## [Source material]

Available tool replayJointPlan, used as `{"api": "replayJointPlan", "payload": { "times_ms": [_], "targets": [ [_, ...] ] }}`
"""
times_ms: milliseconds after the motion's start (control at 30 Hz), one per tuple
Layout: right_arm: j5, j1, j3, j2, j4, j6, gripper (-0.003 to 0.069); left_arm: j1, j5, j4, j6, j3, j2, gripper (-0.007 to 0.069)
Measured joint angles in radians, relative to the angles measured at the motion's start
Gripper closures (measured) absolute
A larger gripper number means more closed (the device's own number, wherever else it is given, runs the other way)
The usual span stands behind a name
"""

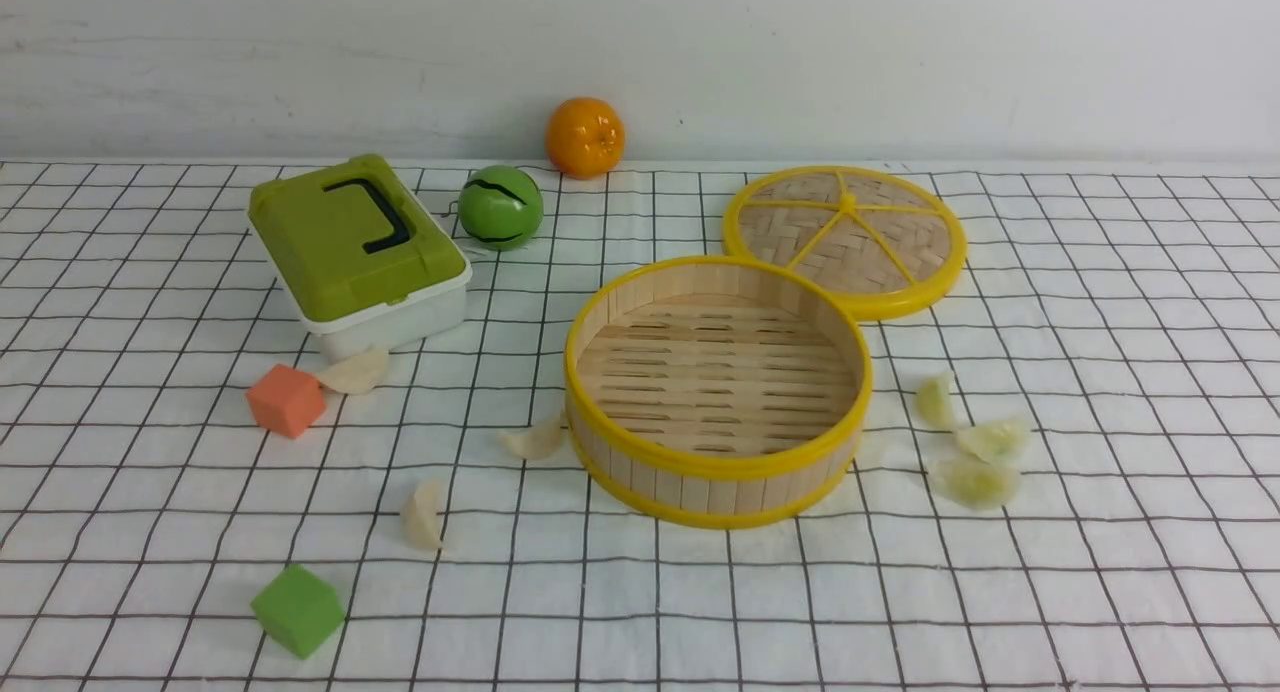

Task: Put the dumplings into the steamer on the table with the white tablecloth.
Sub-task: 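Reach for and grasp a dumpling on the table with the left gripper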

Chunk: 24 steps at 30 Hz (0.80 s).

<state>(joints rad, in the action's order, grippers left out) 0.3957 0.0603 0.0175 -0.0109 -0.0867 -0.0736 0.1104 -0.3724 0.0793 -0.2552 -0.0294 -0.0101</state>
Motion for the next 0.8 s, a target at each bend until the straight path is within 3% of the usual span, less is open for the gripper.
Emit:
{"api": "replayJointPlan", "payload": {
  "times_ms": [533,800],
  "targets": [
    [0.0,0.0,0.0,0.0,0.003,0.0,0.0557,0.0,0.079,-0.096,0.0,0.0,0.0,0.0385],
    [-0.101,0.0,0.01,0.0,0.037,0.0,0.055,0.0,0.481,-0.103,0.0,0.0,0.0,0.0385]
  ]
}}
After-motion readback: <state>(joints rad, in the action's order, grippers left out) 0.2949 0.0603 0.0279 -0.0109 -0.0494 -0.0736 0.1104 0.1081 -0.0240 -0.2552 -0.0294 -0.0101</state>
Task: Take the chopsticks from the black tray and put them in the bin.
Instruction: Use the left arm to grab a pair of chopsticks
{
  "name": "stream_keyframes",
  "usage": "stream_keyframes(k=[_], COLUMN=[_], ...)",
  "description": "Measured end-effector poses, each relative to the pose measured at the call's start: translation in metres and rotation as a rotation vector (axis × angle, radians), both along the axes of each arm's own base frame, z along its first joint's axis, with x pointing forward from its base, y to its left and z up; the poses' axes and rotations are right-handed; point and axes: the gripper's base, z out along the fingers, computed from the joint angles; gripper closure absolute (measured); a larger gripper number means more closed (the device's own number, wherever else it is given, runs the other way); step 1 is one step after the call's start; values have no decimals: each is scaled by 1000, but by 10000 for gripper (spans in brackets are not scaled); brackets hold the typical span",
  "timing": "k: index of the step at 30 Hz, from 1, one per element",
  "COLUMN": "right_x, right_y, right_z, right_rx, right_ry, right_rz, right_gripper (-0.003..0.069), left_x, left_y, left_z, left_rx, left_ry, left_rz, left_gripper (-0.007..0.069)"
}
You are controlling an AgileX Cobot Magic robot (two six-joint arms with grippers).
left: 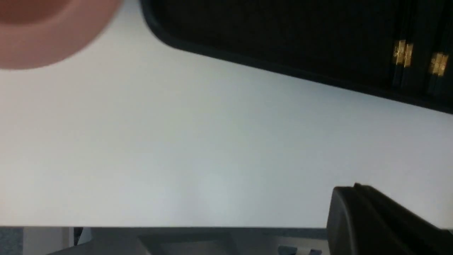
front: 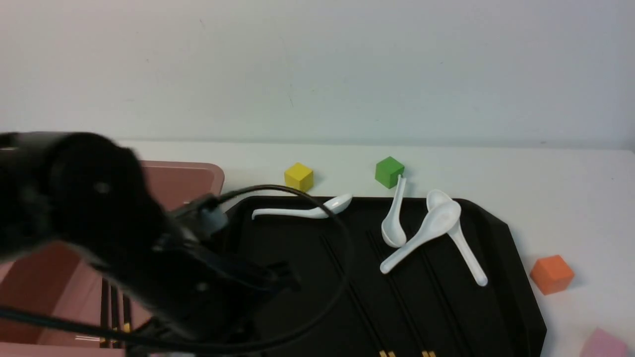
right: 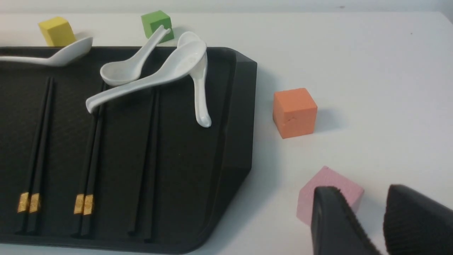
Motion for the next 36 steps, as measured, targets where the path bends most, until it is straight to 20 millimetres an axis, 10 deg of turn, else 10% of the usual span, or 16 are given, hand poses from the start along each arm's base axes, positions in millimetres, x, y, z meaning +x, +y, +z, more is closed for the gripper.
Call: stream_keyframes(k=[13, 36], right_x=[0, 0], right_y=[0, 0], right_z=[0, 0], right_rx=[0, 0], right_ry=[0, 0], right_rz=[0, 0], right_gripper=[419, 419], left_x=[73, 99], left_y=[-141, -164], left_z=[-84, -87], left_rx=[251, 303], left_ry=[118, 91], left_rz=[59, 173], left_gripper=[318, 357])
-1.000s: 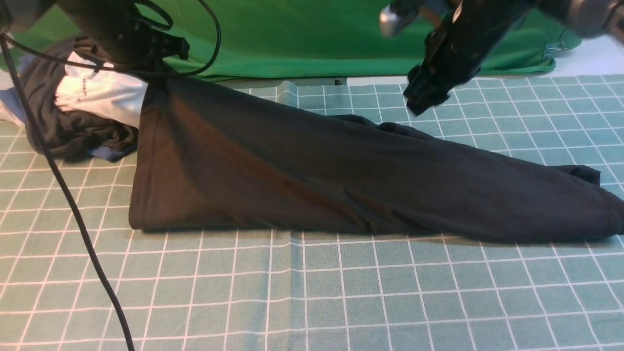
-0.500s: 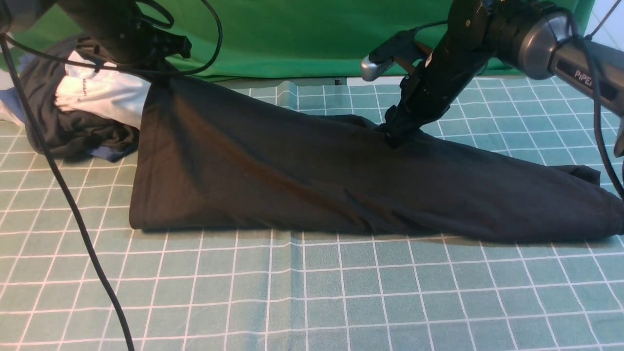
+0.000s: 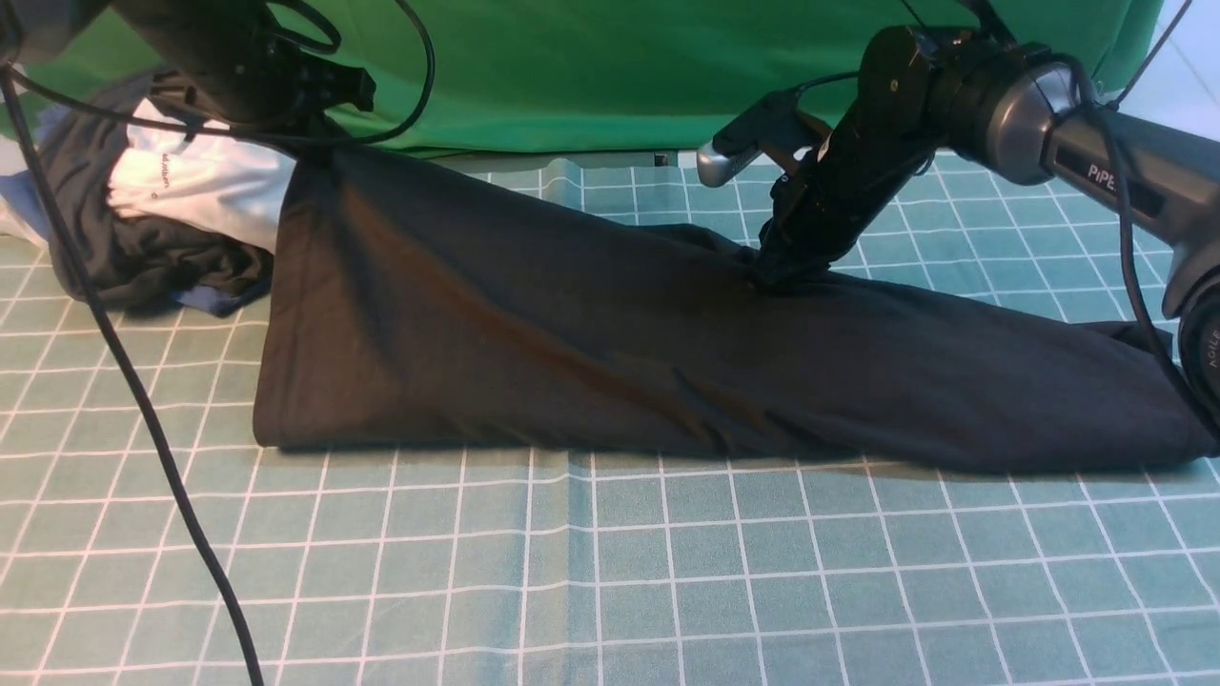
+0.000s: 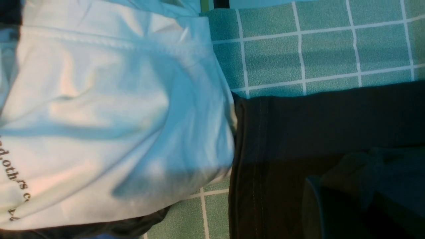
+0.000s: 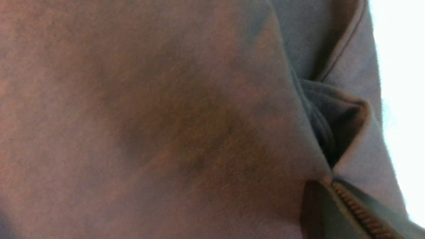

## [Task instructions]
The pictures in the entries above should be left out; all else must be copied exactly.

## [Answer section]
Available tool replayJointPlan, used as `{"api": "replayJointPlan", "payload": { "times_ms": [_], "targets": [ [_, ...] ] }}`
"""
times_ms: milliseconds after the motion's start (control at 30 Hz), one per tuple
Layout: right_arm: j5, j1, j3, j2, j4, j6, gripper (-0.003 to 0.069); left_arm: j1, j5, j4, j6, j3, j2, gripper (-0.007 to 0.069)
Measured joint angles in radians, relative to the angles measured at the motion's start
Gripper closures (measured) absolute
A larger gripper number means more closed (the device's own number, wherever else it is given, runs the other way)
The usual span stands behind a name
"""


Task: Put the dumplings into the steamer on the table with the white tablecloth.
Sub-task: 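Reach for and grasp a dumpling on the table with the left gripper
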
Chunk: 24 steps at 30 Hz (0.80 s).

<state>(joints rad, in the action's order, grippers left out) 0.3957 0.0603 0.0175 -0.0109 -0.0867 -0.0736 0.1104 -0.3724 0.0793 -0.2552 -0.0294 -0.0101</state>
Motion for the next 0.8 s, a target at each bend until the straight path is within 3% of the usual span, less is open for the gripper.
Emit:
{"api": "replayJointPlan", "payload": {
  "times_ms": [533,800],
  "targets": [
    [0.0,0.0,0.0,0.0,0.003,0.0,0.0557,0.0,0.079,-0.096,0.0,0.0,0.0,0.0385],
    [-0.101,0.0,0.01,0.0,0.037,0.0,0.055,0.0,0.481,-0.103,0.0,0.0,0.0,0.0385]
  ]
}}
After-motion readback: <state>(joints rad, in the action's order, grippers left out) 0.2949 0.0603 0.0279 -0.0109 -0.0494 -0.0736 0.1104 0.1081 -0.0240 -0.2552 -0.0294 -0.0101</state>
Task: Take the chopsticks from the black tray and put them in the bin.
Instruction: Use the left arm to grab a pair of chopsticks
{
  "name": "stream_keyframes",
  "usage": "stream_keyframes(k=[_], COLUMN=[_], ...)",
  "description": "Measured end-effector poses, each relative to the pose measured at the call's start: translation in metres and rotation as a rotation vector (axis × angle, radians), both along the axes of each arm's own base frame, z along its first joint's axis, with x pointing forward from its base, y to its left and z up; the poses' axes and rotations are right-handed; point and axes: the gripper's base, z out along the fingers, computed from the joint angles; gripper closure absolute (measured); a larger gripper number means more closed (the device's own number, wherever else it is given, runs the other way); step 1 is one step after the call's start; values have no decimals: each is scaled by 1000, but by 10000 for gripper (spans in brackets are not scaled); brackets hold the typical span",
  "timing": "k: index of the step at 30 Hz, from 1, one per element",
  "COLUMN": "right_x, right_y, right_z, right_rx, right_ry, right_rz, right_gripper (-0.003..0.069), left_x, left_y, left_z, left_rx, left_ry, left_rz, left_gripper (-0.007..0.069)"
}
You are controlling an AgileX Cobot Magic robot (two six-joint arms with grippers).
left: 
front: 
right: 
Motion for the next 36 steps, as measured, targets where the path bends most, until it is straight to 20 millimetres an axis, 10 deg of turn, else 10% of the usual span, or 16 are given, hand poses from the start along each arm's base axes, positions in millimetres, x, y, z meaning +x, +y, +z, more is closed for the gripper.
Call: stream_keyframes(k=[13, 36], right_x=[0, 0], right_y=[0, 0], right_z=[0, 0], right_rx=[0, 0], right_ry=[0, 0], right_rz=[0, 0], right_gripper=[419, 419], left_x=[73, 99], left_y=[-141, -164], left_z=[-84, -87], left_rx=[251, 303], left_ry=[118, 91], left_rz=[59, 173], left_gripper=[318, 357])
-1.000s: 
-0.500s: 
+0.000s: 
+0.000s: 
+0.000s: 

Nothing else belongs in this output.